Assignment — Please tally how many lines in the entries below include the word "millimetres", giving only the number.

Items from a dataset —
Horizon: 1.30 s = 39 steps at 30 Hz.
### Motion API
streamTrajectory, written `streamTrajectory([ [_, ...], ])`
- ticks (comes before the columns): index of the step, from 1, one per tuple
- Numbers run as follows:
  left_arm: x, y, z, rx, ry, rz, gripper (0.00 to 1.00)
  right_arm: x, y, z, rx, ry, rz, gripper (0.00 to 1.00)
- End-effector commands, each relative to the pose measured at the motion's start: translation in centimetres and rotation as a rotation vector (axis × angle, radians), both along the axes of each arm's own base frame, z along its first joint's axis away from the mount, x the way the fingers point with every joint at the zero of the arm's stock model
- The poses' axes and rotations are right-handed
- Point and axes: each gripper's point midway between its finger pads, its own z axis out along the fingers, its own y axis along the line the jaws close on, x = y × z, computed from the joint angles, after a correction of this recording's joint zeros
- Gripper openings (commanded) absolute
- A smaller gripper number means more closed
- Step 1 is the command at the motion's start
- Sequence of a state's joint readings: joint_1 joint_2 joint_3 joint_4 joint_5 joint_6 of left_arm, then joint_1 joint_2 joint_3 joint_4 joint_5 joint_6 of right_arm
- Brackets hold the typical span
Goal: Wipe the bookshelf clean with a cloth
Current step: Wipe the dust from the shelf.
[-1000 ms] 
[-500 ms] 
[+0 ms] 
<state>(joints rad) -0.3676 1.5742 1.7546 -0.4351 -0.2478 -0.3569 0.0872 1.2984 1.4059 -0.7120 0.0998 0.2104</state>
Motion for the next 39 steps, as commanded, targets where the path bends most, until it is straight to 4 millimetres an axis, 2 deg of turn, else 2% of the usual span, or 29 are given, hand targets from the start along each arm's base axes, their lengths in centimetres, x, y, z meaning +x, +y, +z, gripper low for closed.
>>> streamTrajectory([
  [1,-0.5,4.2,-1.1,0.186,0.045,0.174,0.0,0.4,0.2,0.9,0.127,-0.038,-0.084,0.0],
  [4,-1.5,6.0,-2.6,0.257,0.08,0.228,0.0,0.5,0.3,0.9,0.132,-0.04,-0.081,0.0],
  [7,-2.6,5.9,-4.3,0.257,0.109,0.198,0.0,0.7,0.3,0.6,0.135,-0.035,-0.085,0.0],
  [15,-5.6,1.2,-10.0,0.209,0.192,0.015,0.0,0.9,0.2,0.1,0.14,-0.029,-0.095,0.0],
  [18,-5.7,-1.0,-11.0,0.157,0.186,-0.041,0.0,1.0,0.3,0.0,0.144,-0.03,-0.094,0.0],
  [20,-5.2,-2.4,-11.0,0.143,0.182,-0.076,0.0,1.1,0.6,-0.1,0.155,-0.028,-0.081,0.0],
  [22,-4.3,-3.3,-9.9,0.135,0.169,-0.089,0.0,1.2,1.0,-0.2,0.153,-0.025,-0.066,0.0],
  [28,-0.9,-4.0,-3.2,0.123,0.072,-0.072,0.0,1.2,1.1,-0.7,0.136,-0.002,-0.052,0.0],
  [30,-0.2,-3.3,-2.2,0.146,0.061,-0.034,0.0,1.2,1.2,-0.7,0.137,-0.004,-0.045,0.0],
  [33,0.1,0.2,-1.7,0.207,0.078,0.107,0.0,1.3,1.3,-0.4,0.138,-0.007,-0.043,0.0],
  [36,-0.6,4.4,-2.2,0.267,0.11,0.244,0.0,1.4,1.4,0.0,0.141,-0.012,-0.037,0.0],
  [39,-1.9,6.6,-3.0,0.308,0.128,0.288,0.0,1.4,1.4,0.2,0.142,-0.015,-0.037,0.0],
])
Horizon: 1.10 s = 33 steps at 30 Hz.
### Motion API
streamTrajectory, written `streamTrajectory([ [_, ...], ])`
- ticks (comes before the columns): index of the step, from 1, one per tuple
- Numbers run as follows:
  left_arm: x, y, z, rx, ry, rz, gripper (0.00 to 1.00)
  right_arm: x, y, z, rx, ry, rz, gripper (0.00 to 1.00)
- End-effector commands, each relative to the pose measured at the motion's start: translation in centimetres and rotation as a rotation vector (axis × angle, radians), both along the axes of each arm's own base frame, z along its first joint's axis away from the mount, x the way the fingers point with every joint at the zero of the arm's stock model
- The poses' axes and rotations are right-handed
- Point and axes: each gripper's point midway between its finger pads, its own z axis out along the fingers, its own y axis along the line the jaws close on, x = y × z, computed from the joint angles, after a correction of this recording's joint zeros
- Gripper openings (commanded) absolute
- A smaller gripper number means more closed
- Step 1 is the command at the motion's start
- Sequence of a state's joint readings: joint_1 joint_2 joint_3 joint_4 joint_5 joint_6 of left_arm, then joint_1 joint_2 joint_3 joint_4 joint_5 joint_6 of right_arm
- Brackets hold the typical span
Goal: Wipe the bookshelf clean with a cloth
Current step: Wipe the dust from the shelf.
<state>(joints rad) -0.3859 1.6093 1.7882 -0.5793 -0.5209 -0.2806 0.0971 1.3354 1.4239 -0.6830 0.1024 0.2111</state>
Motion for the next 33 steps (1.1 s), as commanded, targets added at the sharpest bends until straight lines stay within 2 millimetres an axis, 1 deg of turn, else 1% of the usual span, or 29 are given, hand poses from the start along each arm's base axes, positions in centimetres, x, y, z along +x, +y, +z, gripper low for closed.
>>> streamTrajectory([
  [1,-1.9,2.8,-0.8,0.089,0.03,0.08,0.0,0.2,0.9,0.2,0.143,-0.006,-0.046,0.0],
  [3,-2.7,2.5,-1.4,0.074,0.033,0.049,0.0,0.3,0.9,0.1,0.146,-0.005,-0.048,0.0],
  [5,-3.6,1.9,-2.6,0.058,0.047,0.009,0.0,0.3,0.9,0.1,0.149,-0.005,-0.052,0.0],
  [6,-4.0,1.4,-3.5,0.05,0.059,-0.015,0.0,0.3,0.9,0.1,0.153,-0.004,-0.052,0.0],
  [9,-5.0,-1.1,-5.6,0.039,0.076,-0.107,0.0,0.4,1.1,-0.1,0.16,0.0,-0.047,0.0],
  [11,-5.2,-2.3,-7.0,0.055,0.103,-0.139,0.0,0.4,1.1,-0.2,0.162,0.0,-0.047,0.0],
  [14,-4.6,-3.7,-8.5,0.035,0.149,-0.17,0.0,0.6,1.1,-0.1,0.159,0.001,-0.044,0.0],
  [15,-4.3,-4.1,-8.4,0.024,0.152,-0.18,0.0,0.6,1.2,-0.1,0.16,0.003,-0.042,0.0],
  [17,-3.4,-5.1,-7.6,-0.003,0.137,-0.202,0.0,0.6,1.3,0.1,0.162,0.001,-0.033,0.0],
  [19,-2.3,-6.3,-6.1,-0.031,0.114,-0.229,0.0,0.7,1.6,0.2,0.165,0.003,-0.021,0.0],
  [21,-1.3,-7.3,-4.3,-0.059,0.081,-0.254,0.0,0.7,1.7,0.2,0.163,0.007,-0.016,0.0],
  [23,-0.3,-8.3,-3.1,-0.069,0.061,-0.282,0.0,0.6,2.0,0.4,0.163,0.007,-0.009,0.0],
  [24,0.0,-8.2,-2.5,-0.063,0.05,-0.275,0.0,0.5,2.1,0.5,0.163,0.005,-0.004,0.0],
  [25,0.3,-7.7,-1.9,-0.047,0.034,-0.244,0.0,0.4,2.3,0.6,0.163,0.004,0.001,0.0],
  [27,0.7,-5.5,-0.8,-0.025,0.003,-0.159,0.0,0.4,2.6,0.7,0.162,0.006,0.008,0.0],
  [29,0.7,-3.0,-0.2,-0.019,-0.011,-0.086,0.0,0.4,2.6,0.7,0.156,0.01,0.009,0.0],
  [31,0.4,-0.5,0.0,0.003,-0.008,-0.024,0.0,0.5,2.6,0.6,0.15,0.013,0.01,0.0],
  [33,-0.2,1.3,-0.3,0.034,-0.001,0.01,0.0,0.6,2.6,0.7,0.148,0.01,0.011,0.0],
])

Output for this exercise — 2